• [ABOUT THIS TASK] Go over the data and keep only the lines that include "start".

• [EXERCISE DATA]
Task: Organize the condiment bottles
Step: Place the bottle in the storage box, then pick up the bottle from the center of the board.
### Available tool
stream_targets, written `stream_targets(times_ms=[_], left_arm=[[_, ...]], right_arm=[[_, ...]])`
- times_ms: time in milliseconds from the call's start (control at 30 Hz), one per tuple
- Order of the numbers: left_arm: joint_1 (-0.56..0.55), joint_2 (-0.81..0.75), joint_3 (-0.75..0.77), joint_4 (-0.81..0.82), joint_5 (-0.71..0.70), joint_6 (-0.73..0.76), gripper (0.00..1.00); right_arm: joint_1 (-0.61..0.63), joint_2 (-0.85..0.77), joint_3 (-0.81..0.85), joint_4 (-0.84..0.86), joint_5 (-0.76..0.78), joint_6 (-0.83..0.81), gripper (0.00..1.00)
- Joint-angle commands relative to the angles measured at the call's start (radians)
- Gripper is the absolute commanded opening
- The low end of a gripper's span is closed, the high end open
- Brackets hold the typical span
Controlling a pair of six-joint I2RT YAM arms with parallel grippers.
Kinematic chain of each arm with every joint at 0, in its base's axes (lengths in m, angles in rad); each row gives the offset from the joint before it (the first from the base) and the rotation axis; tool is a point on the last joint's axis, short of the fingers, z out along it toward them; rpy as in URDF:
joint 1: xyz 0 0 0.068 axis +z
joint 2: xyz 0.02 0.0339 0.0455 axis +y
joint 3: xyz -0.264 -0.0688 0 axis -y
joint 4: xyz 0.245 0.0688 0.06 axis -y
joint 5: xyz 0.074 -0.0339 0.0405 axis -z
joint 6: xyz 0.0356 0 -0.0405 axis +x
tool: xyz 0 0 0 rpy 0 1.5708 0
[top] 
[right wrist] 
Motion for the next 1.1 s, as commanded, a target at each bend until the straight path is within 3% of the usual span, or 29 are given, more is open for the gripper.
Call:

• [YOUR RESPONSE]
- times_ms: time in milliseconds from the call's start (control at 30 Hz), one per tuple
- Joint-angle commands relative to the angles measured at the call's start (radians)

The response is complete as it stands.